* [WHAT YOU WILL DO]: Print nothing except the line holding "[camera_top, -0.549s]" and the lines that come after it in the material below, and leave the pictures out.

* [SUPPLIED DATA]:
------------------------------

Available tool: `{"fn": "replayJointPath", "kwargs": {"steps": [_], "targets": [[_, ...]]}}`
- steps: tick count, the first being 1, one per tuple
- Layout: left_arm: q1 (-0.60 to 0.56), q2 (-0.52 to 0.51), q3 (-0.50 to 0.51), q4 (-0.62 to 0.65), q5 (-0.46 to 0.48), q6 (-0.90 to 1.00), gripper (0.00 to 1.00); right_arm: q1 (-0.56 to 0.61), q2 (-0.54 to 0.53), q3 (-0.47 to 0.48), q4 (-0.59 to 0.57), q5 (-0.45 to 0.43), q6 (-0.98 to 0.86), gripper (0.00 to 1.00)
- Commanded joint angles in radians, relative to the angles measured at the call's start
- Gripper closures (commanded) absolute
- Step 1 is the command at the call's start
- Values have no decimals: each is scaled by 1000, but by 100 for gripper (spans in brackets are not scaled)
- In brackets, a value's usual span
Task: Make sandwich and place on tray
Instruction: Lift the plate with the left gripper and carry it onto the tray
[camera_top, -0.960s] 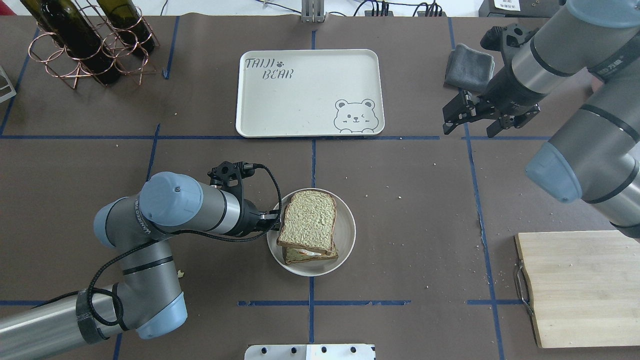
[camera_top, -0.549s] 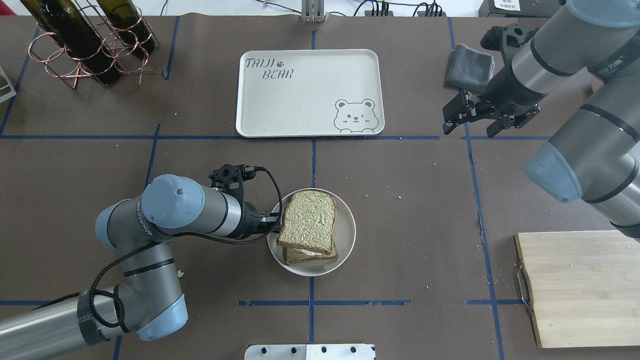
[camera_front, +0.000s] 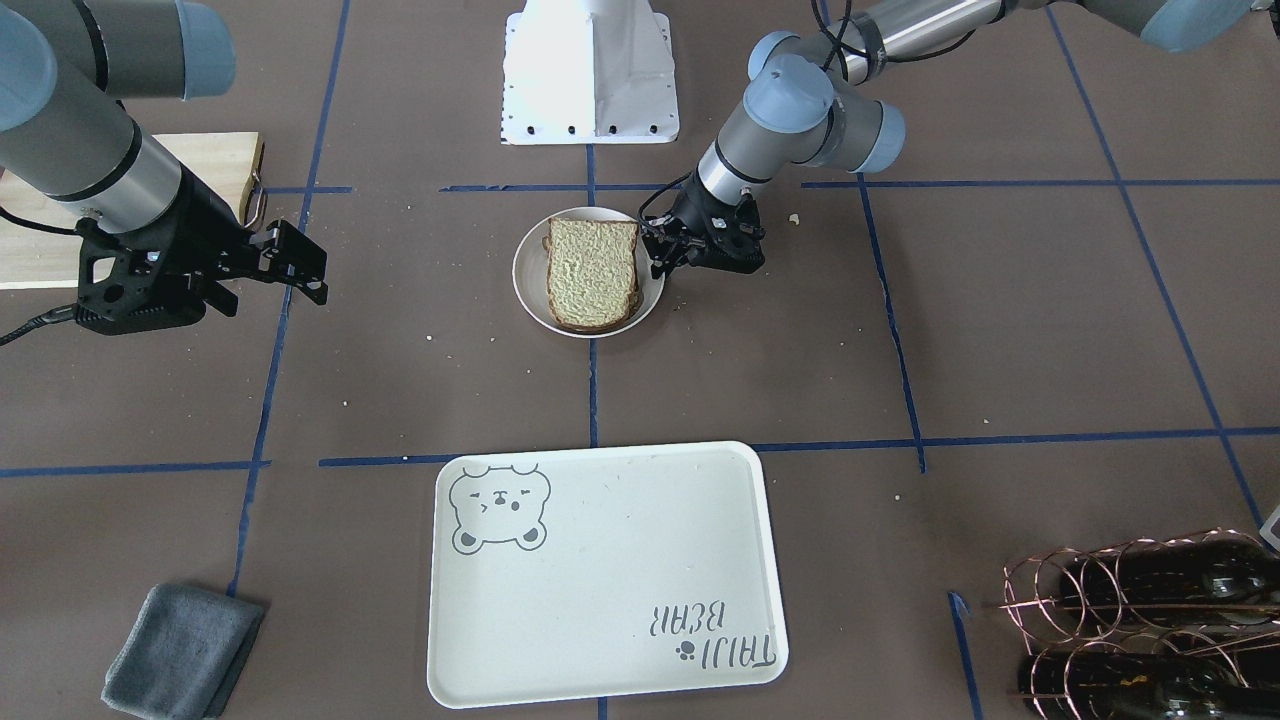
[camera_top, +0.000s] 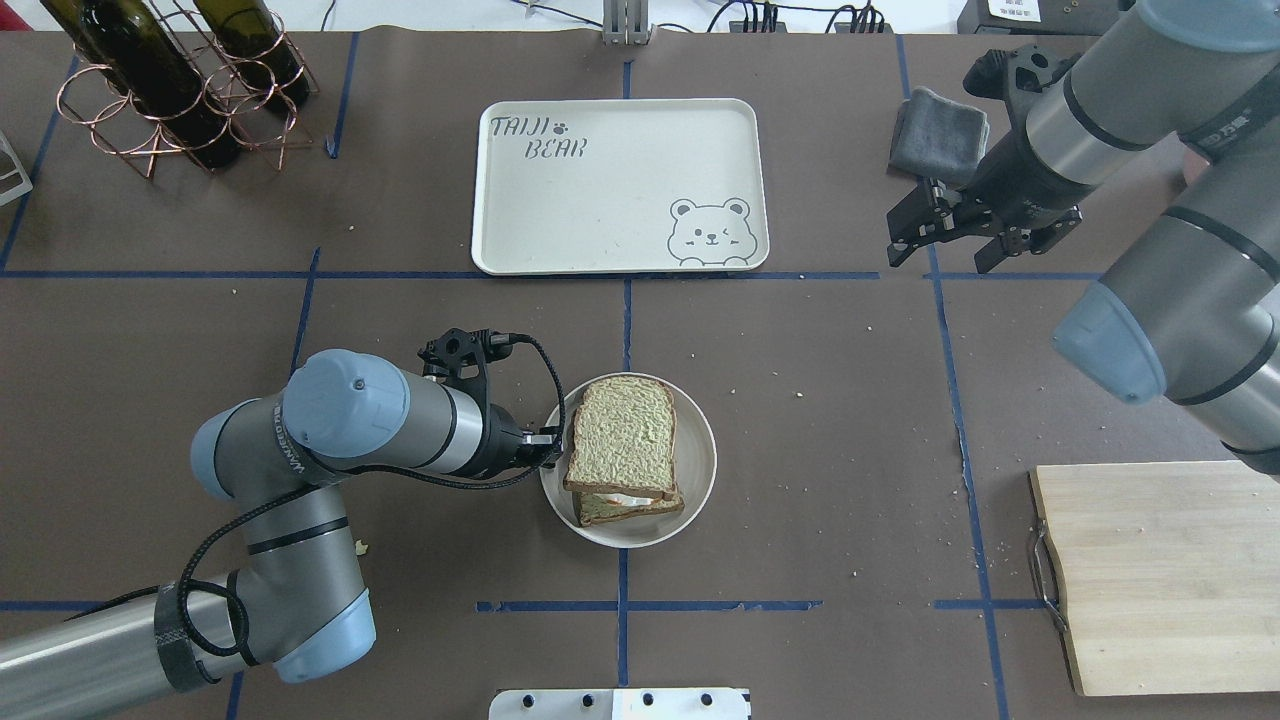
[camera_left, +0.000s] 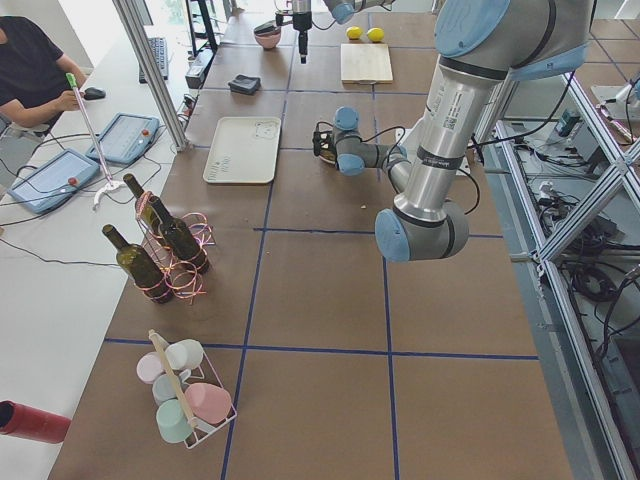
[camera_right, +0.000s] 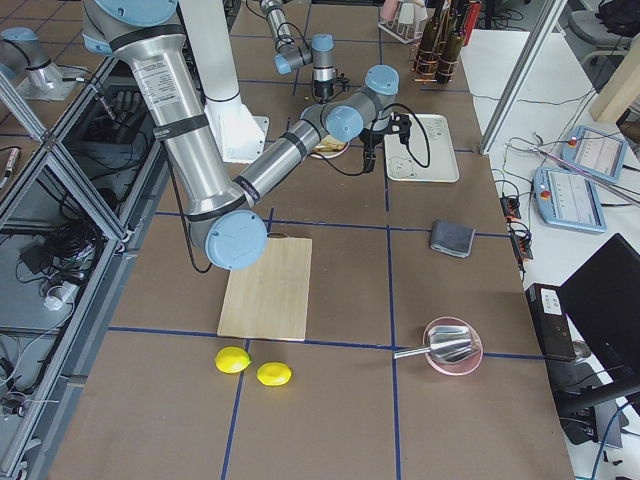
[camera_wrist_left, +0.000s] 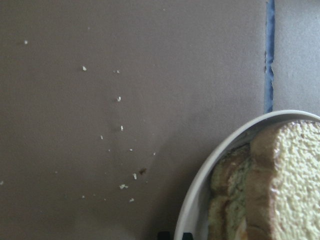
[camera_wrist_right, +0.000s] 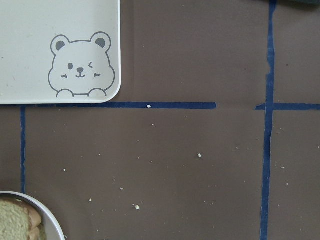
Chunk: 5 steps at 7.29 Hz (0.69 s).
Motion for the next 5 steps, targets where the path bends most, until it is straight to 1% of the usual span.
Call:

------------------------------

* [EXPECTED OUTPUT]:
[camera_top, -0.549s] 
[camera_front, +0.000s] 
[camera_top, +0.000s] 
[camera_left, +0.000s] 
[camera_right, +0.000s] 
[camera_wrist_left, +0.000s] 
[camera_wrist_right, +0.000s] 
Chunk: 5 steps at 7.29 Hz (0.69 s).
Motion for the next 5 steps, targets where the path bends most, until it is straight to 1% of the usual span.
Call:

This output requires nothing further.